Après addition de l’ADN trace 99mTc-AS. Ensuite, la preuve de concept a été réalisée in vitro sur une plaque à fond plat de 96 puits revêtue de Protein L

en utilisant un polymère

préparé dans un ratio de pontage / brin cible de 1: 1, où CC49 peut être

reconnu par la protéine bactérienne liant les immunoglobulines L. La figure 55 présente le pourcentage

de la radioactivité pour le préciblage par amplification et le pré-ciblage conventionnel.

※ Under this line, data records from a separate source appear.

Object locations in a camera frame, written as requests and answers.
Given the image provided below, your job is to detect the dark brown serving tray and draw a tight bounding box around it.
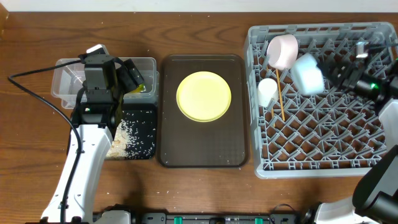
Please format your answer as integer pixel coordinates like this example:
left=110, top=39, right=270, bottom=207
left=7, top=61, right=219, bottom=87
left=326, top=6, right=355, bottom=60
left=157, top=55, right=250, bottom=168

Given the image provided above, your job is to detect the black plastic tray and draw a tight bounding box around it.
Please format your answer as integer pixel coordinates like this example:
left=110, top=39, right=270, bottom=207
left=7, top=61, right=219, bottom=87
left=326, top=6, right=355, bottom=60
left=72, top=103, right=157, bottom=160

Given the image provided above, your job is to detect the rice pile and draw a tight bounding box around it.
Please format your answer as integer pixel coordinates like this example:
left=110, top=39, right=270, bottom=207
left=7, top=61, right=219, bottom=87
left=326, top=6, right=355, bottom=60
left=105, top=110, right=157, bottom=160

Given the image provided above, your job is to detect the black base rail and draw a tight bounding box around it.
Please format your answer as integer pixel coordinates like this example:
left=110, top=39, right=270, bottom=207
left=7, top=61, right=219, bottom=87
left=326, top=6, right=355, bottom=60
left=131, top=212, right=301, bottom=224

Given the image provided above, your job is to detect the grey plastic dishwasher rack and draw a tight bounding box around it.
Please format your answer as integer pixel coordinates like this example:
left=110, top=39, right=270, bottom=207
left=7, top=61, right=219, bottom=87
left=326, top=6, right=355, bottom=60
left=244, top=22, right=397, bottom=179

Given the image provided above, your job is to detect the cream white cup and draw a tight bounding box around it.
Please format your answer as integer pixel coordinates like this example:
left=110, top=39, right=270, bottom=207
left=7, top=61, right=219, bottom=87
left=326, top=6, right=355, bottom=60
left=257, top=78, right=279, bottom=108

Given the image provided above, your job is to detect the wooden chopstick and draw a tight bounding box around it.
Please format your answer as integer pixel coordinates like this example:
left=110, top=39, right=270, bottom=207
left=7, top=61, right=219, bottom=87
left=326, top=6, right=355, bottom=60
left=275, top=69, right=285, bottom=121
left=266, top=65, right=275, bottom=127

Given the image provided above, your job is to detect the yellow plate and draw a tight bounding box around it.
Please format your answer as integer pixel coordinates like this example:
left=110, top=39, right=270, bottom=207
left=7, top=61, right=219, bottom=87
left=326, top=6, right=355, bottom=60
left=175, top=71, right=232, bottom=123

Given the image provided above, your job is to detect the light blue bowl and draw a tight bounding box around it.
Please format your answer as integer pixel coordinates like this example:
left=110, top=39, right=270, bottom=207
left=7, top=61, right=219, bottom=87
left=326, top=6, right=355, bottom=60
left=290, top=54, right=325, bottom=96

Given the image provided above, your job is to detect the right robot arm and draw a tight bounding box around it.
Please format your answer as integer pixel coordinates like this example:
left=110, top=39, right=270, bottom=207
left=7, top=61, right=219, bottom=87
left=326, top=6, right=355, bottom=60
left=301, top=63, right=397, bottom=224

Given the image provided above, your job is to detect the green orange snack wrapper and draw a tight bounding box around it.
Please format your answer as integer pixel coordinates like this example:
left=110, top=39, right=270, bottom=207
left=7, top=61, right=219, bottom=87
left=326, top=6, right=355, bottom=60
left=129, top=83, right=146, bottom=93

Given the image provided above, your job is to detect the white bowl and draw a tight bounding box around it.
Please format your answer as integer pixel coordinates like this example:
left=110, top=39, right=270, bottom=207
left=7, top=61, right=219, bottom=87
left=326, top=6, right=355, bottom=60
left=267, top=34, right=299, bottom=70

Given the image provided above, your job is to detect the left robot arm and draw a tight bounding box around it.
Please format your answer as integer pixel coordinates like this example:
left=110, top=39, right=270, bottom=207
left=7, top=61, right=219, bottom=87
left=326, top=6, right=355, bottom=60
left=40, top=54, right=144, bottom=223

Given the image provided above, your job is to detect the clear plastic bin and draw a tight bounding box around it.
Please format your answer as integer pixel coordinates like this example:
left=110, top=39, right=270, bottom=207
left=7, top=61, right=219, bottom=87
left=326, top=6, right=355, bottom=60
left=51, top=57, right=159, bottom=110

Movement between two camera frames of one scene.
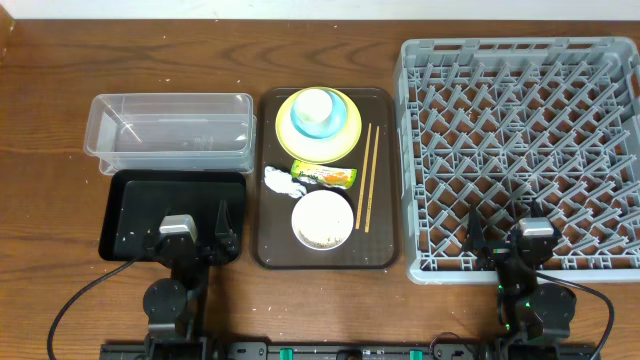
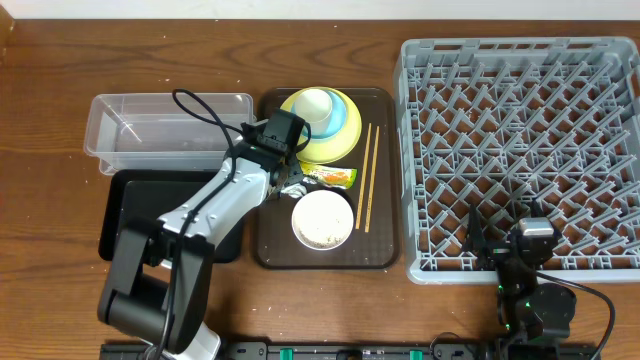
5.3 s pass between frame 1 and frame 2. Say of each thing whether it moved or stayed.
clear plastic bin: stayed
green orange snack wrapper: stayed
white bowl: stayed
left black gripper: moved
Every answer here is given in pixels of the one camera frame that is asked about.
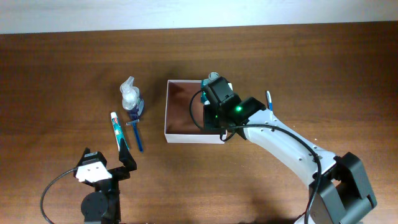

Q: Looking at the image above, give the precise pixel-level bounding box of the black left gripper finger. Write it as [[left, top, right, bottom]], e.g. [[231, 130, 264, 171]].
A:
[[76, 147, 107, 167], [119, 139, 137, 171]]

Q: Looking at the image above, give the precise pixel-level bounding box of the teal mouthwash bottle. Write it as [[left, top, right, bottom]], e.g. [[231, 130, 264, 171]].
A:
[[201, 72, 234, 105]]

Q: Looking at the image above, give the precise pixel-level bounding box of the foam pump bottle blue liquid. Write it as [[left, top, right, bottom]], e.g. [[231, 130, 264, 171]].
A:
[[120, 76, 144, 120]]

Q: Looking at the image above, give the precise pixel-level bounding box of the blue white toothbrush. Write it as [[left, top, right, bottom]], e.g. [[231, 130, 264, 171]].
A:
[[266, 90, 273, 112]]

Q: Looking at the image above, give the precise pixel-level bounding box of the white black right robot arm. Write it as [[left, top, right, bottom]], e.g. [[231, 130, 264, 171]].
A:
[[204, 94, 377, 223]]

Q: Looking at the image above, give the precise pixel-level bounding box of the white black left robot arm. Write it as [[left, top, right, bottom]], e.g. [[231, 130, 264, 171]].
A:
[[73, 139, 137, 223]]

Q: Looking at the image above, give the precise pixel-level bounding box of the green white toothpaste tube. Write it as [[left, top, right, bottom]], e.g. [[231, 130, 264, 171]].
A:
[[110, 111, 126, 151]]

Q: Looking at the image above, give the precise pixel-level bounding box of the pink white open box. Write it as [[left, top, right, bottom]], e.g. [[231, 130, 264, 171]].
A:
[[164, 80, 223, 144]]

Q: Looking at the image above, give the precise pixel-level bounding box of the blue disposable razor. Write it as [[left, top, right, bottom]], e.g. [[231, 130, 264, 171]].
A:
[[126, 119, 144, 153]]

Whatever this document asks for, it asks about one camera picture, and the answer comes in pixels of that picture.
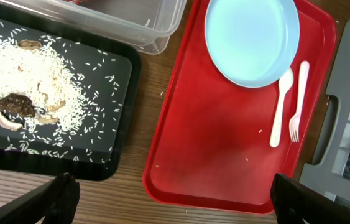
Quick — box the red serving tray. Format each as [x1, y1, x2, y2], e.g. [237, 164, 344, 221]
[142, 0, 338, 215]

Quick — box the red snack wrapper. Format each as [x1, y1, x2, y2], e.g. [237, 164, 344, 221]
[64, 0, 88, 4]

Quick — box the black rectangular tray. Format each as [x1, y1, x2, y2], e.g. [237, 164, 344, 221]
[0, 4, 141, 181]

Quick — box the white plastic fork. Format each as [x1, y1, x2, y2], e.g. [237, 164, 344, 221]
[289, 60, 310, 142]

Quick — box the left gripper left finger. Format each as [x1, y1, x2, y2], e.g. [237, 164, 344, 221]
[0, 173, 80, 224]

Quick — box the white plastic spoon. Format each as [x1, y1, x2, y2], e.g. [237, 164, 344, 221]
[269, 68, 293, 148]

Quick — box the clear plastic waste bin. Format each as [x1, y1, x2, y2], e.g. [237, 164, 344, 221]
[0, 0, 187, 55]

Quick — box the food scraps and rice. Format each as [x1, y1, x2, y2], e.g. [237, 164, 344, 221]
[0, 20, 128, 163]

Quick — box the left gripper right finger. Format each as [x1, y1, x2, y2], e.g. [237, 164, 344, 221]
[270, 173, 350, 224]

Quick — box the light blue plate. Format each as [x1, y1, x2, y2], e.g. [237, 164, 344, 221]
[205, 0, 300, 88]

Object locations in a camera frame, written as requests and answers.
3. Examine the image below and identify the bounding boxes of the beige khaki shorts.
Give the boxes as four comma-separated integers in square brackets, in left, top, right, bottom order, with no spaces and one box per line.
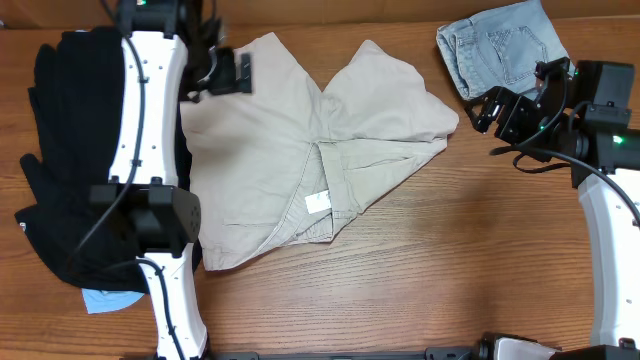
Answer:
[180,34,459,271]

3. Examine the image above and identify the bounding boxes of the light blue garment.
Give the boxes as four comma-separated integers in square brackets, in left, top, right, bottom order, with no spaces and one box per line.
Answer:
[82,289,144,314]

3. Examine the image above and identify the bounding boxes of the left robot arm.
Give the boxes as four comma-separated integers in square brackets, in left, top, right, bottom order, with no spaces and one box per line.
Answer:
[89,0,252,359]

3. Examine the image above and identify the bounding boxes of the black garment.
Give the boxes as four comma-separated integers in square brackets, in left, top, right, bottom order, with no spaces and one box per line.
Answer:
[15,27,148,293]

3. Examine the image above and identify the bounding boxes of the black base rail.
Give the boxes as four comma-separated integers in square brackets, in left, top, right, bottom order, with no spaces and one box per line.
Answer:
[203,346,489,360]

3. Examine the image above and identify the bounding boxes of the folded light blue jeans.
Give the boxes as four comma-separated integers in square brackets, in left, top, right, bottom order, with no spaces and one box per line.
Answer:
[436,0,568,100]

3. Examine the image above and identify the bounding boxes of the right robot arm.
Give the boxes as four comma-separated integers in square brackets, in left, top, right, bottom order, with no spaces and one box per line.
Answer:
[465,58,639,359]

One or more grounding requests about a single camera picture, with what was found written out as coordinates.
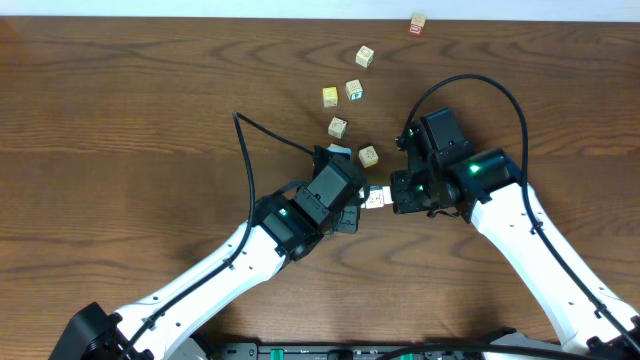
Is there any white block red side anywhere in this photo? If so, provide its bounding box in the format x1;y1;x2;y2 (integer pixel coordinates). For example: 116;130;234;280
359;188;366;208

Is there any white block orange print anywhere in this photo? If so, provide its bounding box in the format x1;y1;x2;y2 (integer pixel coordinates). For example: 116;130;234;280
365;186;385;209

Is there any white block red print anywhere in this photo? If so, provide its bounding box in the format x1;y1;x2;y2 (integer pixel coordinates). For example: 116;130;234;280
382;186;393;205

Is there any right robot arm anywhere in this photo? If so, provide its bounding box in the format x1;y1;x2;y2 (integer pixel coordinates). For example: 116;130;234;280
391;108;639;359

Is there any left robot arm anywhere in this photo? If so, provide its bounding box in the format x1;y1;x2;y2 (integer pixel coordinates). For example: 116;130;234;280
51;145;367;360

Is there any white block yellow print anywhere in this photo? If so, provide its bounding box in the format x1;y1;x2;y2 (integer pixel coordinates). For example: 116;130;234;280
358;145;379;168

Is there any white block with cross print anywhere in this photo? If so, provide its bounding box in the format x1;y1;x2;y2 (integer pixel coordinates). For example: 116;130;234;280
328;117;348;139

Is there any white block teal side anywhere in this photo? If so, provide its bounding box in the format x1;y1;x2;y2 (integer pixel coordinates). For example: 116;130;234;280
345;79;364;101

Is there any yellow wooden block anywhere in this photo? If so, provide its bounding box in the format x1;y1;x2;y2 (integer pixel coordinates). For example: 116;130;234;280
322;87;338;108

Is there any white block with green print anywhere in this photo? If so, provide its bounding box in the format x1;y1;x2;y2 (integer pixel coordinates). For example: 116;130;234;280
355;45;375;68

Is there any red block at table edge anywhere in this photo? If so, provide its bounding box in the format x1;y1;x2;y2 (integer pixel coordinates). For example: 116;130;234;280
409;13;427;35

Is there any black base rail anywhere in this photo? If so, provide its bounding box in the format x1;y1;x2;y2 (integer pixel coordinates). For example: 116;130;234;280
206;342;587;360

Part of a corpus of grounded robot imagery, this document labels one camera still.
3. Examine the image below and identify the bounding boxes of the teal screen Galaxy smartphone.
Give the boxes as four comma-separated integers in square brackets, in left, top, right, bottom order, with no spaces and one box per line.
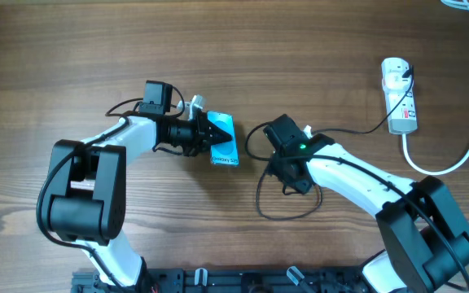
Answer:
[207,111,239,167]

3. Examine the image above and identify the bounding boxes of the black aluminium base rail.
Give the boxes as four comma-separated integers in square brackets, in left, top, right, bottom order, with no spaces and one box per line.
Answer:
[70,266,370,293]

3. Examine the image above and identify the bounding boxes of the white USB charger plug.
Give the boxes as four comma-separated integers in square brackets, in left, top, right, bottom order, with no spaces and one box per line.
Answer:
[382,68,410,94]

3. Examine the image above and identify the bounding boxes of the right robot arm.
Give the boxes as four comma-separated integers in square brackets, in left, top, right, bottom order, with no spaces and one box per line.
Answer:
[263,115,469,292]

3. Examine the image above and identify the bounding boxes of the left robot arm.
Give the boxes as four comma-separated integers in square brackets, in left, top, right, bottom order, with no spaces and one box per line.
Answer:
[36,81,239,292]

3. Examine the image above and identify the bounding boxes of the white power strip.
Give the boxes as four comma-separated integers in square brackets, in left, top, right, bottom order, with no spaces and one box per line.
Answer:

Probablement en raison de la grande importance de cette étude, le résultat de

le reciblage conventionnel (mesure 2) n’est pas statistiquement différent

celui du contrôle 1 (mesure 1). L’addition de l’ADN de 99mTc-AS

améliore généralement l’efficacité du ciblage (barres 3 – 5); de plus,

les radioactivités augmentent davantage lorsqu’on ajoute à la fois du polymère et de l’ADN de 99mTc-AS (barres 4 et 5). Par rapport au pré-ciblage conventionnel

(barre 2) et autres contrôles (barres 1, 3 et 4), amplification complète

le pré-ciblage (mesure 5) améliorerait significativement le signal radioactif,

qui est environ deux fois plus élevé que le pré-ciblage classique, ce qui suggère

que le polymère d’ADN joue un rôle important dans l’accumulation de la radioactivité

dans ce cas.Figure 5Histogrammes présentant le pourcentage sur

radioactivité obtenue

dans une plaque enduite de protéine L pour pré-ciblage d’amplification et classique

pré-ciblage. Les résultats étaient des moyennes, les barres d’erreur présentent un SD (N = 6). En outre, l’effet de pré-ciblage d’amplification

était aussi

confirmé dans une étude d’amplification de signal cellulaire en utilisant un polymère préparé

dans un ratio de pontage / brin cible de 1: 1. Comme le montre la figure ​ Figure66, la tendance de l’amplification du signal

sur LS174T est similaire à celle sur la plaque revêtue de protéine L (Figure ​ Figure 55). Accumulation de radioactivité

du pré-ciblage d’amplification (mesure 5) est presque deux fois plus

de la conventionnelle sans polymère (barre 2), qui est le direct

réflexion de la formation de polymère.Figure 6Histogrammes présentant

le pourcentage de radioactivité accumulé

dans des cellules LS174T pour le pré-ciblage d’amplification et le pré-ciblage conventionnel.

Les résultats étaient des moyennes; barres d’erreur présentent un SD (N = 4). En conclusion, un nouvel oligomère

(pontage et brins cibles inclus)

a été conçu pour former un polymère avec des longueurs variables. Après le premier

déterminer le rapport molaire approprié (1: 1) du pontage et de la cible

brin par exclusion de taille HPLC et EMSA, le polymère a été utilisé pour

produire plus de sites de liaison (cibles) qui seraient reconnus par le

effecteur. Cette hypothèse a donc été bien vérifiée par le

expérience in vitro d’amplification de signal dans la liaison d’anticorps

plaque enduite de protéine L et cellules LS174T. Les deux études de cette nouvelle

approche de pré-ciblage affiché deux fois plus haut signal radioactif

augmentation que la technologie conventionnelle, démontrant que

signal pourrait être amplifié en important plus d’isotopes radioactifs

ADN en vertu de l’hybridation avec plus de cibles sur le polymère. Donc,

cette enquête a démontré une nouvelle preuve de concept jusqu’à présent, qui

sert de paradigme utile du potentiel des polymères oligomères

pour améliorer le pré-ciblage et d’autres approches apparentées.